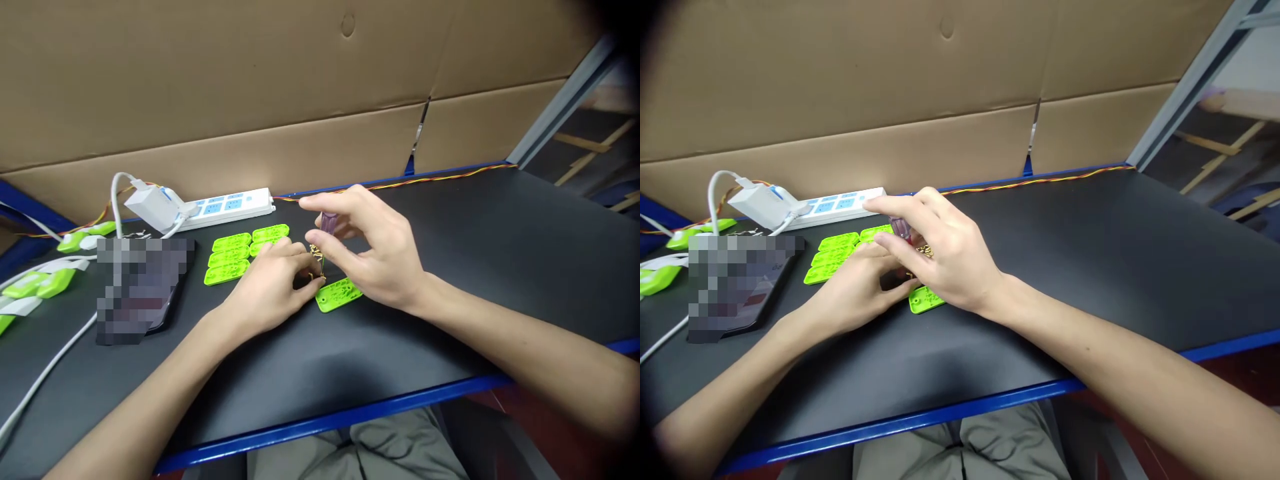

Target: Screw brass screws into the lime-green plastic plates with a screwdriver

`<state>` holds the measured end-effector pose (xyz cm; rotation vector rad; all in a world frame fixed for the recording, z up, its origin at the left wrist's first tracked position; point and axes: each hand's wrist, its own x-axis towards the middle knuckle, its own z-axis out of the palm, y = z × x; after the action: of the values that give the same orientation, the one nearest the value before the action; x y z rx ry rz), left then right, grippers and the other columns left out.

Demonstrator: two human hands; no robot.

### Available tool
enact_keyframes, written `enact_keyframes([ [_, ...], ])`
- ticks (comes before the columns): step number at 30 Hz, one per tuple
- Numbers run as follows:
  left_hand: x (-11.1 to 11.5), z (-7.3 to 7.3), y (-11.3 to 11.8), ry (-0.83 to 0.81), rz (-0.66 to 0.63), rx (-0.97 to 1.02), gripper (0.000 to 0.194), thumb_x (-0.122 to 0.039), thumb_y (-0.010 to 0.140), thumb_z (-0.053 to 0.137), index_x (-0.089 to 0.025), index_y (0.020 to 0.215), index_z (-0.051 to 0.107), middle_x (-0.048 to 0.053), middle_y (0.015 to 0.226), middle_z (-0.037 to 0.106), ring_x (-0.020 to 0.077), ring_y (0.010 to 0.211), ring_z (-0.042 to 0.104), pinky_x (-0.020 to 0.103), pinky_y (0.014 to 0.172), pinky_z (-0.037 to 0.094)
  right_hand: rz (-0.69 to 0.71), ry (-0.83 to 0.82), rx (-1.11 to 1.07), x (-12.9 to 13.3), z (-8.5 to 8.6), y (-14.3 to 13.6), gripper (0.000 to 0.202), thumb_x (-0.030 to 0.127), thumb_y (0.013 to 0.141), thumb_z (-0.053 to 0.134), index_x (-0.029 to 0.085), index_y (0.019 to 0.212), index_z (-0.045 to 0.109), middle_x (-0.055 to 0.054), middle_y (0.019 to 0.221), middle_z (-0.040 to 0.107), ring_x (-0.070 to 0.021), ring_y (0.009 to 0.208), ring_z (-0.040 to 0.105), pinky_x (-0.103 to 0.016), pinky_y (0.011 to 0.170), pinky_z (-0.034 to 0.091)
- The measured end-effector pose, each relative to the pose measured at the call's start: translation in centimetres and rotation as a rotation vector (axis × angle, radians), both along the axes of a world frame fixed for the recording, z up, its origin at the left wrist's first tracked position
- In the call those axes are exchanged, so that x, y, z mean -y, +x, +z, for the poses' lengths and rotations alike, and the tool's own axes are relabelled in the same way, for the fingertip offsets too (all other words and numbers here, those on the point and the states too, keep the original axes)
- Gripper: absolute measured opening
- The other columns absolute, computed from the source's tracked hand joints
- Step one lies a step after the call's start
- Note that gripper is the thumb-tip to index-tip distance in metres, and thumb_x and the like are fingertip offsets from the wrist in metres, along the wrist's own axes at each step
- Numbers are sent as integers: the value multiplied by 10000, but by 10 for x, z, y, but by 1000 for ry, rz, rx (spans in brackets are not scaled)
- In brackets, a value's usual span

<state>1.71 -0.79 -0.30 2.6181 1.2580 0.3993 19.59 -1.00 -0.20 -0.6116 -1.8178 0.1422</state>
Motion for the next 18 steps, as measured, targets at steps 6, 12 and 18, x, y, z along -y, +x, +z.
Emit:
enact_keyframes([
  [6, -2, -3, 1, 10, -8, 8, 105, -229, 858, 575, -192, 807, 658, 37, 845, 650, 219, 884, 571, 354, 832, 447, 20, 0, 15, 4, 3, -1, 376, 131, 921, 462, 168, 1284, 553, -67, 1101, 675, -138, 899, 675, -292, 832, 611],
  [12, -4, -2, 3, -23, 17, 34, 94, -222, 851, 592, -177, 799, 656, 27, 792, 655, 187, 755, 552, 318, 718, 420, 10, 19, 29, 4, 1, -2, 426, 129, 945, 417, 247, 1347, 492, -38, 1102, 681, -147, 944, 680, -327, 862, 617],
  [18, -6, -4, 2, -35, 14, 37, 141, -281, 867, 628, -193, 772, 684, 4, 726, 658, 178, 726, 563, 302, 695, 396, -35, 8, -3, 1, 1, -1, 264, 225, 902, 602, 208, 1165, 611, -31, 946, 615, -127, 784, 630, -300, 753, 617],
])
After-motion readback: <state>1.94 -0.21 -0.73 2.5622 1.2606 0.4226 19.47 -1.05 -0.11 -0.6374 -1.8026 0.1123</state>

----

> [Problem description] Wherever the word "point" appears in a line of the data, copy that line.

> [Answer section]
`<state>` holds the measured end-effector pose (xyz cm; rotation vector rad; all in a world frame fixed for the recording, z up, its origin at the left wrist's first tracked position; point and axes: each hand's wrist, its own x-axis towards the middle knuckle, its own z-axis out of the palm, y = z × x; after the action: of the values that give the same orientation, the one nearest the value before the action; x y z rx ry rz), left then right, grippers and the other columns left out.
- In the call those axes are exchanged, so that x, y, z mean -y, +x, +z, for the poses' lengths and rotations alike, and the tool's own axes are relabelled in the same way, for the fingertip offsets too (all other words and numbers here, those on the point and the states too, keep the original axes)

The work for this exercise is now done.